Воспитатели в яслях и детском саду, а позже учителя в школе только руками разводили и советовали направить ее энергию в какое-нибудь мирное русло, хотя бы в спорт, что ли… Шурку записывали в спортивные секции, она занималась и легкой атлетикой, и фехтованием, и лыжами, и художественной гимнастикой – но всем очень недолго, максимум по нескольку месяцев. Каждый раз повторялась одна и та же история: сначала девочка увлекалась, с удовольствием ходила на занятия, возвращалась домой счастливая, полная впечатлений, взахлеб рассказывала о занятиях, тренере, новых друзьях, чем вселяла в сердца родителей надежду – ну, слава богу, наконец-то! Может, хоть на этот раз удалось пристроить Шурку к делу! Но проходило несколько недель, Саша начинала скучать, после тренировок в ней уже не наблюдалось прежней восторженности. Потом она принималась выдумывать разные предлоги, чтобы пропустить одно занятие, за ним другое… И в конце концов бросала очередную секцию точно так же, как и предыдущие. Похожая картина была не только со спортом, со всем: танцами, музыкой, рисованием, кружком «Умелые руки». Вроде бы Шуре и нравилось рукоделие, она с удовольствием посещала уроки домоводства, где девочек учили шить и готовить, но она никогда не доводила ничего до конца. Выпрашивала у мамы очередной отрез ситца, клялась-божилась, что в этот раз уже точно сошьет юбку или сарафан, выдумывала интересный фасон, раскраивала, иногда даже сметывала – и охладевала к своей затее. Незаконченные вышивки, недовязанные шарфы и шапки, недошитая одежда валялись по всему дому – до тех пор, пока Валентина Семеновна не находила время доделать работу за дочь.

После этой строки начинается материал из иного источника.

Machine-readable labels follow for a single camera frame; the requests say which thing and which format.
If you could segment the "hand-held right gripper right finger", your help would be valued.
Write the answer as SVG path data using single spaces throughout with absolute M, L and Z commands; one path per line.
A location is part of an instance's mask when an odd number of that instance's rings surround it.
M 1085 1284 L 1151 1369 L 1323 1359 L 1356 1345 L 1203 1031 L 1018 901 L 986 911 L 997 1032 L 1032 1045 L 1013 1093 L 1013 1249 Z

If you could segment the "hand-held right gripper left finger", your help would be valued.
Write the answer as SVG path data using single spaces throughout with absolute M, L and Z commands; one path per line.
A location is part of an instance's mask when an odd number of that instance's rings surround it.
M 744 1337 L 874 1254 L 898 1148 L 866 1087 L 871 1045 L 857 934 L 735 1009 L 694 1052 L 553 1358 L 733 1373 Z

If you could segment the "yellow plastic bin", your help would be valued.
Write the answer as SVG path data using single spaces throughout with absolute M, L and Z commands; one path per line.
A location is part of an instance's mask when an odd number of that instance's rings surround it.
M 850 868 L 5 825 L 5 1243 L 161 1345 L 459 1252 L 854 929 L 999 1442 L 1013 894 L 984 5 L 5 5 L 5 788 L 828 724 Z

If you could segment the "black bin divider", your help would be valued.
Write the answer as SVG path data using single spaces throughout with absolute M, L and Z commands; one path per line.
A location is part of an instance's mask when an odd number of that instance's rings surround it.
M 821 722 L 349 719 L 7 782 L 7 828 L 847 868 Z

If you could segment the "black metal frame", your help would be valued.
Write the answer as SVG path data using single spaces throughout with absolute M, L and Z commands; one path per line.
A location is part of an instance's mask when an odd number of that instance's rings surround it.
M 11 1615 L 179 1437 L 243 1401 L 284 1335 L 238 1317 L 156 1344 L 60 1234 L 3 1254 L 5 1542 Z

Отцу, Петру Васильевичу, эта черта в дочери очень не нравилась. Он ругал Шурку «охламонкой» и «раздолбайкой», утверждал, что если она не научится быть серьезной и делать все, как следует, то «из нее так никогда и не выйдет ничего путного». Саша обижалась, плакала. Вообще-то, она всегда была человеком веселым, не склонным к переживаниям, и большинство проблем, возникавших в ее недолгой пока жизни, воспринимала легко. Но в отношениях с отцом все было по-другому. Они вообще трудно складывались, эти отношения. Своего замечательного папу Шурка очень любила, постоянно жаждала его внимания и одобрения – но у нее никак не получалось заслужить отцовскую похвалу, хоть ты тресни! Бывало, придет она из школы с твердым намерением уж сегодня-то выучить все уроки как следует и получить пятерку, сядет за стол, разложит учебники, раскроет тетрадь, даже прочитает задачу. Но на улице-то – весна! Солнце светит, птицы поют, почки на деревьях уже лопнули, ветви покрылись нежно-зеленым пухом. Разве можно усидеть дома в такую погоду? Как Шура ни старается вникнуть в смысл задачи о грибниках или токарях, в голове у нее не скучные грибы в лукошках и не выточенные на станках детали, а подруги, которые все уже, конечно, вышли во двор и гуляют, болтают, смеются, прыгают через скакалку и играют в «классики», гоняя по расчерченному мелом асфальту жестяную коробочку из-под ваксы, а она, несчастная, корпит тут над учебниками!.. И едва под окном раздавался крик: «Шурка, выходи гулять!» – девочка не выдерживала, забрасывала ненавистную математику и мчалась во двор. А на другой день, конечно, снова приносила из школы двойки и тройки и снова краснела, как свекла, и плакала, услышав от отца: «Эх, Шурка-Шурка, безалаберная ты девка! Не выйдет из тебя ничего путного!»